## Data entries
========================

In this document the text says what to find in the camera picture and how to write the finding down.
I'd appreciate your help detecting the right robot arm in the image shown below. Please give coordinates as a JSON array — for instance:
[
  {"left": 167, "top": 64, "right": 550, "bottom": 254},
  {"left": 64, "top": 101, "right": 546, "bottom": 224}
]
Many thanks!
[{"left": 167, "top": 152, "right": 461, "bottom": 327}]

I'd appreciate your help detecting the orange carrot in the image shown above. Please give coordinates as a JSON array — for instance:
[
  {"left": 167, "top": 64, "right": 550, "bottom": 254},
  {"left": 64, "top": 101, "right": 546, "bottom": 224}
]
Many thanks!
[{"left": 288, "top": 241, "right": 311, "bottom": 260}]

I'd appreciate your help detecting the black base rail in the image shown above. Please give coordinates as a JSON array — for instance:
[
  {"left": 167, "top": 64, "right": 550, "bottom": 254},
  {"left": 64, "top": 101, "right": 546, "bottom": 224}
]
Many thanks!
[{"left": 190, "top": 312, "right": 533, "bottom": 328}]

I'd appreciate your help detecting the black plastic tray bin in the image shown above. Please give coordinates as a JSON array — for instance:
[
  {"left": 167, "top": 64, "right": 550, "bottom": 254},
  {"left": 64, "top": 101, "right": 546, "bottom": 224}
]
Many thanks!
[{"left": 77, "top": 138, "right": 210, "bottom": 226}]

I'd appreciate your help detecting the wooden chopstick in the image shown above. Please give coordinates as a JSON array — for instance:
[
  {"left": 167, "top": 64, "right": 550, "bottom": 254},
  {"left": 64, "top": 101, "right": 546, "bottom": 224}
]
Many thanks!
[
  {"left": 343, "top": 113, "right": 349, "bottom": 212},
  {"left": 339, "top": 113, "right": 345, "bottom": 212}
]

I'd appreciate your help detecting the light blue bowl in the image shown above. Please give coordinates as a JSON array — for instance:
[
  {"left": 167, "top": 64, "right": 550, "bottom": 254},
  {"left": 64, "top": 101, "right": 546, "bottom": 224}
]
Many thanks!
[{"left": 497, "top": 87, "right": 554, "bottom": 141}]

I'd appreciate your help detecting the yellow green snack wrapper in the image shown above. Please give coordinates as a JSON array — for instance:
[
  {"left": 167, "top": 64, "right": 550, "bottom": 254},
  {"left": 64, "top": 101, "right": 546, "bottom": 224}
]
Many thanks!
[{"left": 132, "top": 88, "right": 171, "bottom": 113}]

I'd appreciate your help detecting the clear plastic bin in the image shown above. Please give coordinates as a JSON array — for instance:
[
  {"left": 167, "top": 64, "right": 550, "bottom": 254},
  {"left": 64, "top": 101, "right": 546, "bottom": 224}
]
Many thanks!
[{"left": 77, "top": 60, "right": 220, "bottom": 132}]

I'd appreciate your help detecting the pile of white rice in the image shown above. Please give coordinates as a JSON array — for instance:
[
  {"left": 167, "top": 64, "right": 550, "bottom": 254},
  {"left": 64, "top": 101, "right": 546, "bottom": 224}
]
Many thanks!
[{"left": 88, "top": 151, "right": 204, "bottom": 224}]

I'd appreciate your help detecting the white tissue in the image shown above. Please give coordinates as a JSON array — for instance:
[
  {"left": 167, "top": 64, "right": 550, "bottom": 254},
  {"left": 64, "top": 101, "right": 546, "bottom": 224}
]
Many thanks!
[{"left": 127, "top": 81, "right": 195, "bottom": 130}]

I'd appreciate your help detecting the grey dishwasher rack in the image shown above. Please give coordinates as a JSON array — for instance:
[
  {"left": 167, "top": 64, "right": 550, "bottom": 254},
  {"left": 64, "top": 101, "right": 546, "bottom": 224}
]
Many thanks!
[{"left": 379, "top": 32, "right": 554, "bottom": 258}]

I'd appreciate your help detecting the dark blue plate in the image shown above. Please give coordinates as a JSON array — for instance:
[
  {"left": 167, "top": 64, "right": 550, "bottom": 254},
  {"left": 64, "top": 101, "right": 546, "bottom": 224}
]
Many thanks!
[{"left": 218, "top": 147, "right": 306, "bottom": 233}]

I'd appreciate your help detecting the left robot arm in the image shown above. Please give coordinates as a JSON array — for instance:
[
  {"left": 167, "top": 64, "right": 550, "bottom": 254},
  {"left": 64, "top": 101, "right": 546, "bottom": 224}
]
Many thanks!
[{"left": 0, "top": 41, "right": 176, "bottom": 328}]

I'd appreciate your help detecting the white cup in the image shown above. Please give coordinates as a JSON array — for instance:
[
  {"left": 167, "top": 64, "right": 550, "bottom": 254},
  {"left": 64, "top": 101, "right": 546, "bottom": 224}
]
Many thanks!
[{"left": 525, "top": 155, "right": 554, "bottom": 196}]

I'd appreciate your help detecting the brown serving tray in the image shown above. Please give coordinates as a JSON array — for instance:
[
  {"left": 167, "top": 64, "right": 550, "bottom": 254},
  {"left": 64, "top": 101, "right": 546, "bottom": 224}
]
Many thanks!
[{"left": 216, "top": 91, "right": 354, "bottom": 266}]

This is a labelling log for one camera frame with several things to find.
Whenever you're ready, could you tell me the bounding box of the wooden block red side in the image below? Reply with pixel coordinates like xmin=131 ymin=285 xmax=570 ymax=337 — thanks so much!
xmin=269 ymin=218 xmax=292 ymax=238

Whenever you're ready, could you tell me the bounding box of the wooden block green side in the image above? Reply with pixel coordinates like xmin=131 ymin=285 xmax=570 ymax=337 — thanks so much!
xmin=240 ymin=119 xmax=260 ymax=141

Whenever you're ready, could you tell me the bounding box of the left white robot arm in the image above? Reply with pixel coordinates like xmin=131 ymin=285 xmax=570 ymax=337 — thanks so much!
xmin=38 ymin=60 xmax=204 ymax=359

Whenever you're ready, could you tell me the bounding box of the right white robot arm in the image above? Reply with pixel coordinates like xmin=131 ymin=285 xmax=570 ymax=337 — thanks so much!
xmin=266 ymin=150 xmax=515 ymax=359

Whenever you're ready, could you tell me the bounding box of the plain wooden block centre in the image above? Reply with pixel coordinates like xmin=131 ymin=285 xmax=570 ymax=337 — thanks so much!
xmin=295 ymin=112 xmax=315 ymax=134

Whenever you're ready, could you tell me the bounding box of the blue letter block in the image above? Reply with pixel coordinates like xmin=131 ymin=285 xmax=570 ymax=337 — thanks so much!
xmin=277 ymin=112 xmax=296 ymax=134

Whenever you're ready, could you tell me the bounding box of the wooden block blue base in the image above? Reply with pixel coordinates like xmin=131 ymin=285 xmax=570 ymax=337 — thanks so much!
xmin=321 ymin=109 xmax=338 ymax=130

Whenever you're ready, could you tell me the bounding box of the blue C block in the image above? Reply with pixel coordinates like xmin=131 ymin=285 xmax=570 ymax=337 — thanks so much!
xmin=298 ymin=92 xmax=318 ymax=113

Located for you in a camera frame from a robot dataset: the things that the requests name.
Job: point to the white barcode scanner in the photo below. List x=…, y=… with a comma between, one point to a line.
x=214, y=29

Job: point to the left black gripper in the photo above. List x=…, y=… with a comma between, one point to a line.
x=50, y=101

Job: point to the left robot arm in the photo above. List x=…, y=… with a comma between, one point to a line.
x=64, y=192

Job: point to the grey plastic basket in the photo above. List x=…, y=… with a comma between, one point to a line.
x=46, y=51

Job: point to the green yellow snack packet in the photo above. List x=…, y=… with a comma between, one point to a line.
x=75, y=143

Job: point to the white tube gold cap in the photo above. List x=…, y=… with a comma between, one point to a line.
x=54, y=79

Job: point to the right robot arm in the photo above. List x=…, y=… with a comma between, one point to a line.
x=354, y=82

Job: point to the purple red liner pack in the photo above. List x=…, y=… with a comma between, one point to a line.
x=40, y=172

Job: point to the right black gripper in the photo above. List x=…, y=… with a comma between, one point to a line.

========================

## Task item
Only lines containing the string "tray" are needed. Pull each of them out of the records above.

## Result
I'd appreciate your help detecting the black plastic tray bin in the image shown above. Please give coordinates as a JSON array — for instance:
I'd appreciate your help detecting the brown serving tray in the image shown above. Please give coordinates as a JSON array — for instance:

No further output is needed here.